Я оставлю в подвале двенадцать холстов, упакованных и запечатанных. Там лежит также письмо к старику Салмону со всеми необходимыми распоряжениями. Ты не должна выпускать все это из рук в течение пяти лет после моей смерти. Затем их следует отослать Салмону в таком же виде. Он будет их распаковывать, извлекать и обрамлять. По одной. Все они пронумерованы.
И я хочу, чтобы на одиннадцатом году после моей смерти в Воскресение Показа ты открыла мою мастерскую, разослала приглашения, как это принято, и показала первую картину. И это должно повторяться в течение двенадцати следующих лет. Салмон выполнит всю черновую работу, в том числе и маклерскую. К тому времени мой хлам, возможно, поднимется в цене, поэтому ты сможешь, если захочешь, просто для забавы выставить вон всю собравшуюся толпу. (Если же я буду окончательно забыт, моя родная, устрой эти показы ради меня и возьми на себя заботу о них.)
В любом случае старине Тэнкерею предстоит в течение двадцати двух лет терпеть меня, нависшего над его головой, и, если он это переживет, да будет с ним удача.
Многие станут пытаться склонить тебя к преждевременному вскрытию упаковок, аргументируя тем, что я вряд ли был в здравом уме, когда писал это письмо. Но ты же знаешь, что я в обычном смысле слова никогда и не был в здравом уме, и ты сумеешь отбиться от этих советчиков.
Вся моя любовь с тобой, родная. Если ты приметишь среди посетителей первых показов странную старую леди, не лишенную некоторого сходства с последней королевой (спаси ее Бог), знай, что это мой призрак в маскарадном наряде, и отнесись к нему с подобающим уважением.
Кэмпион вложил письмо обратно в конверт.
— Вы действительно впервые увидели это письмо, вернувшись с погребальной церемонии? — спросил он.
— О, конечно же, нет! — откликнулась миссис Лафкадио, запихивая конверт в ящик бюро. — Я помогала ему, когда он его писал. Мы просидели над этим письмом однажды ночью, после того как от нас ушли обедавшие у нас Чарльз Тэнкерей и Мэйнелс. Но все остальное Джонни проделал сам. Я думаю, что картин, которые он упаковал, я никогда не видела, а само письмо было послано мне банком вместе с другими бумагами, оставленными там Джонни.

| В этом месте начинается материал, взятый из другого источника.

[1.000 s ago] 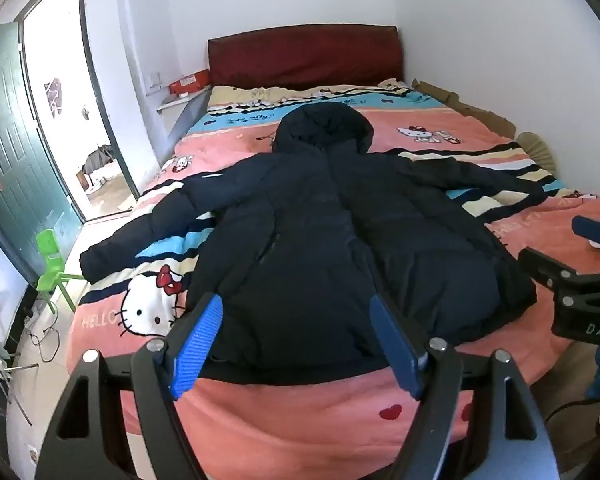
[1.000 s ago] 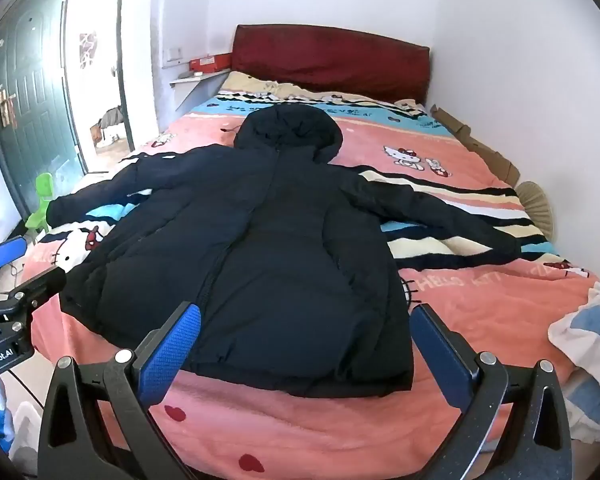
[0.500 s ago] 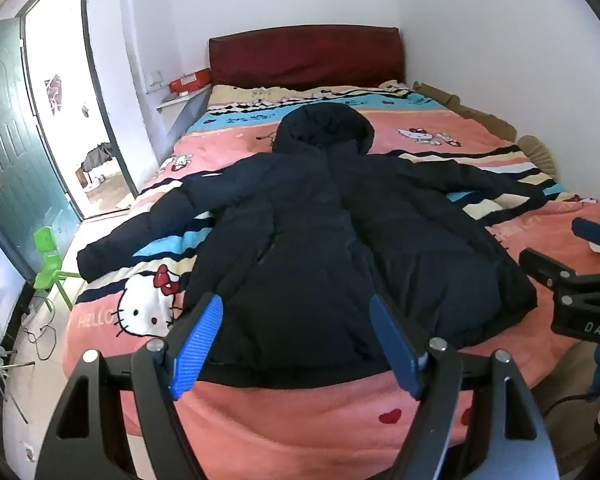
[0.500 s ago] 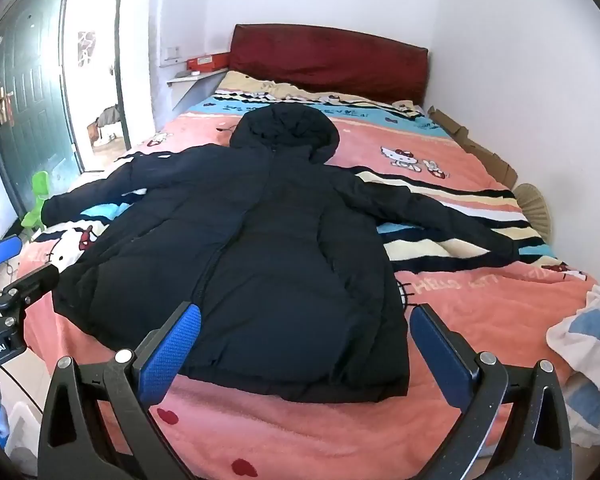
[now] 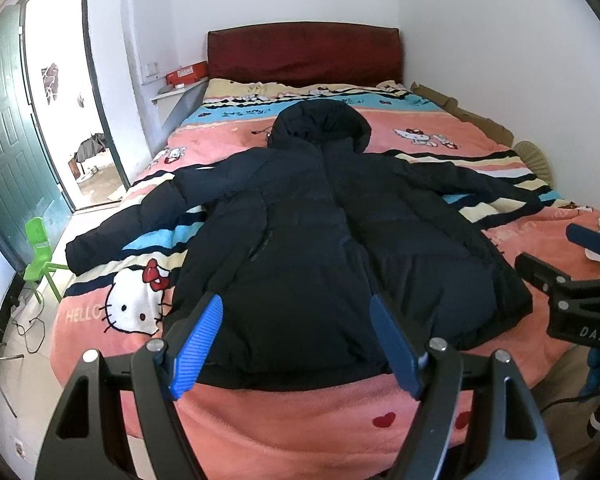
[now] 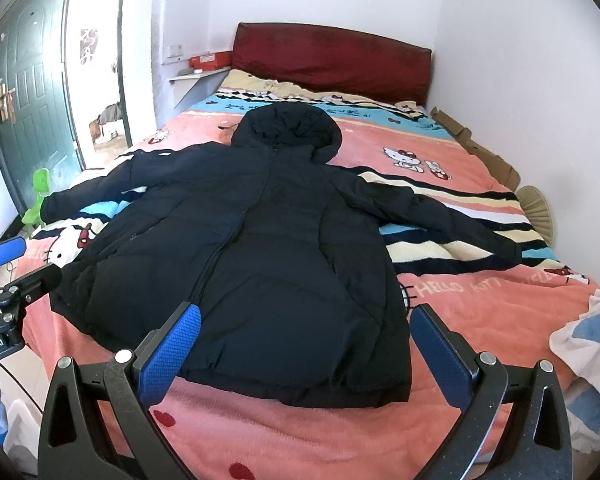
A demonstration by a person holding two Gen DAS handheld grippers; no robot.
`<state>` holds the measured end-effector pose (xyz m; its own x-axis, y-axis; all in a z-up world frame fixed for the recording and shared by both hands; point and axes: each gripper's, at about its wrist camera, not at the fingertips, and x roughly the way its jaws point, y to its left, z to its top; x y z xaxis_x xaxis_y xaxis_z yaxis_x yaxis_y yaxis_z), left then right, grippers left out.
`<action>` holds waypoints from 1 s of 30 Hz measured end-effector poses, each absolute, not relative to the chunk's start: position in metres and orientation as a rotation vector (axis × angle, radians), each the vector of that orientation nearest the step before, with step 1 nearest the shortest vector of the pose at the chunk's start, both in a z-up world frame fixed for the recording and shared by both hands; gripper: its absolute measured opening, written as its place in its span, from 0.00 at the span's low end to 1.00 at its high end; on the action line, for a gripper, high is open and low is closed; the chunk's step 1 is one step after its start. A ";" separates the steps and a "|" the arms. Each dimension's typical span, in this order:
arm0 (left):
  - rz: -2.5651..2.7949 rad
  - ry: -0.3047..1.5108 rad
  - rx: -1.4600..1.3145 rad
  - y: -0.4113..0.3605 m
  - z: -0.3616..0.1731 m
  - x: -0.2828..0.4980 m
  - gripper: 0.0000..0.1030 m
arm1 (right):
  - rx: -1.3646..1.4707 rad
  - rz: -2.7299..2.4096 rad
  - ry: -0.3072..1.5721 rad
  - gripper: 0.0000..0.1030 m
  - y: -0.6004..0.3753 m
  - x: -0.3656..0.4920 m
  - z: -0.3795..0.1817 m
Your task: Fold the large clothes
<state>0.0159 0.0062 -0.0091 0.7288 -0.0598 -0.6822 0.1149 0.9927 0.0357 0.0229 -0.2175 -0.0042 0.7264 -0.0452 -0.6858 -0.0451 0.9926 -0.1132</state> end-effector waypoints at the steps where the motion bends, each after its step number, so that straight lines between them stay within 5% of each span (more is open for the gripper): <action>1: -0.094 0.747 0.077 0.006 -0.009 0.017 0.73 | -0.126 0.001 0.759 1.00 -0.217 0.023 -0.004; 30: -0.057 0.734 0.038 0.016 -0.016 0.033 0.73 | -0.105 0.015 0.808 1.00 -0.219 0.046 -0.021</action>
<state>0.0326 0.0160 -0.0165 0.7414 -0.0391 -0.6700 0.0657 0.9977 0.0145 0.0460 -0.2193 -0.0211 0.6911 -0.0271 -0.7222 -0.0535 0.9946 -0.0885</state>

— И теперь уже идет восьмой год, как демонстрируются его картины… — отметил мистер Кэмпион.
Она кивнула, и в ее блекло-карих глазах промелькнуло легкое облачко печали.
— Да, — произнесла она, — но есть много такого, что не дано нам предугадать. Бедный старый Салмон умер через три года после Джонни, а Макс спустя немного времени перекупил его контору на Бонд Стрит. Что же касается Тэнкерея, то он пережил Джонни всего на восемнадцать месяцев.
— А что за личность был этот Тэнкерей? — серьезно осведомился мистер Кэмпион.
Миссис Лафкадио сморщила свой носик.
— Он был одаренным человеком, — ответила она. — И его работы гораздо охотнее, чем чьи-либо, раскупались в конце прошлого века. Но он отличался полным отсутствием чувства юмора. У него были почерпнутые из книг понятия и сильно развитое сентиментально-горестное отношение к детям. Я часто думаю о том, что работы Джонни приходились в тот период не по вкусу публике, потому что он питал необъяснимое отвращение к детям… А впрочем, не угодно ли вам сойти вниз и посмотреть картину? Все уже готово к великому завтрашнему вернисажу.
Мистер Кэмпион поднялся с места. Она взяла его под руку и, заговорщицки улыбаясь, повела вниз по лестнице.
— Это похоже на андерсеновский камин, не так ли? — прошептала она. — А мы с вами китайские фигурки, которые оживают раз в год, вечером. Завтра пополудни мы вкусим свою последнюю славу. Я буду хозяйкой, донна Беатрис внесет декоративную нотку, а Лайза постарается выглядеть как можно более убогой, что ей, бедному созданию, прекрасно удается. А когда гости разойдутся, картина будет продана — на этот раз, по-видимому, Ливерпульской галерее искусств. А мы, мой милый, вновь впадем в спячку до следующего года.
Она со вздохом и немного устало ступила на выложенный плиткой пол холла.
Отсюда наполовину застекленная дверь вела в сад, где в восемьдесят восьмом году Джон Лафкадио построил свою великую мастерскую.